How to Integrate OnlyOffice with NextCloud

ownCloud users can use OnlyOffice online editors to edit office documents right from their ownCloud installation, thanks to the ownCloud OnlyOffice integration app released in February 2017. Now OnlyOffice has updated its integration app to add support for Nextcloud. This tutorial will be showing you how to integrate OnlyOffice with Nextcloud using the Nextcloud OnlyOffice integration app.

The Nextcloud OnlyOffice integration app features:

  • Full-featured text editor available online with all the functionality of desktop editors.
  • 100% view, conversion, print and pagination fidelity.
  • Add links, tables and charts, insert images, auto shapes, formulas and text objects and manipulate them, create bulleted or numbered lists and more.
  • Real-time collaborative editing with your teammates: show changes instantly or after saving only. Use commenting and built-in chat, reviewing and tracking changes.
  • Support for most popular formats: edit DOCX, XLSX, PPTX, TXT files and save in ODT, ODS, ODP, DOC, XLS, PPT, PPS, EPUB, RTF, HTML, HTM.

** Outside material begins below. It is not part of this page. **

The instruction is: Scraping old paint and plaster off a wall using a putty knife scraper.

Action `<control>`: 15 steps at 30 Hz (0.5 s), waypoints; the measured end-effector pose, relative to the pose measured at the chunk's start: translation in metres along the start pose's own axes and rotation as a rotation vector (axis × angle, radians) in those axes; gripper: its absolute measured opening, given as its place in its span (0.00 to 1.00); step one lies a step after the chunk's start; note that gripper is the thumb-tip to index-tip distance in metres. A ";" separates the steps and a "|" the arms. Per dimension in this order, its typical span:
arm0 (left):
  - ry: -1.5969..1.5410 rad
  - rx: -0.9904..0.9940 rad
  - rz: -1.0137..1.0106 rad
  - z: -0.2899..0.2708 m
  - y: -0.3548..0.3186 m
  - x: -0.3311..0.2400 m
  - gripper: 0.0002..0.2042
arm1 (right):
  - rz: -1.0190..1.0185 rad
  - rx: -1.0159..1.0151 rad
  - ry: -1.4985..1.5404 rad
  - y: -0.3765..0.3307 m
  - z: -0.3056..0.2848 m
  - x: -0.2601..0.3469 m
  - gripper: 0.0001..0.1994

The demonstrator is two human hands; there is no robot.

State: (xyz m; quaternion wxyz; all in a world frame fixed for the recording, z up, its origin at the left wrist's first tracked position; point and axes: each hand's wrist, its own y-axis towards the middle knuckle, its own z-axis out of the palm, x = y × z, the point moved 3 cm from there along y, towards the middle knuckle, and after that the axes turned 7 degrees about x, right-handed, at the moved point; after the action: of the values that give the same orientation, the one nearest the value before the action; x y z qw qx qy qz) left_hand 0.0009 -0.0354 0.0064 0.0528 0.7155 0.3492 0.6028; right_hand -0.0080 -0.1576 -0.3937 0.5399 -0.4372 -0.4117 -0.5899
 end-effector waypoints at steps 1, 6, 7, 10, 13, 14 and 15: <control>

To complete this guide, you will need to

  • Have a working Nextcloud server. See the Nextcloud installation on Ubuntu tutorial if you haven’t installed it.
  • Install OnlyOffice document server running in HTTPS
  • Install Nextcloud OnlyOffice integration app on Nextcloud server

The OnlyOffice document server and Nextcloud server can be installed on two different machines. Let’s get started.

Installing ONLYOFFICE Document Server

Please note that OnlyOffice document server requires at least 2GB of RAM. An additional 2GB of swap space is recommended. OnlyOffice document server depends on PostgreSQL, Node.js, Redis Server, RabbitMQ server and Nginx. The following steps are tested on a Ubuntu 16.04 server but should also be applicable to other Debian-based Linux distributions.

Install PostgreSQL from Ubuntu repository

sudo apt install postgresql

Then create the onlyoffice database.

sudo -u postgres psql -c "CREATE DATABASE onlyoffice;"

Create the onlyoffice user.

sudo -u postgres psql -c "CREATE USER onlyoffice WITH password 'onlyoffice';"

Grant permission.

sudo -u postgres psql -c "GRANT ALL privileges ON DATABASE onlyoffice TO onlyoffice;"

Install NodeJS from official repository

OnlyOffice document server requires nodejs 6.9.1+, but the version in Ubuntu repository is outdated, so we will need to install the latest LTS version (6.10.0) of Node.js from upstream repository.

Add Node.js repostiory.

curl -sL https://deb.nodesource.com/setup_6.x | sudo -E bash -

Install Node.js.

sudo apt install nodejs

Check Node.js version.

node -v

Sample output:

v6.10.0

Install Redis server and Rabbitmq

sudo apt install redis-server rabbitmq-server

Check their status.

systemctl status redis-server

systemctl status rabbitmq-server

You should see they are active (running).  If rabbitmq-server failed to start, that’s mostly because of low memory on the machine or invalid hostname.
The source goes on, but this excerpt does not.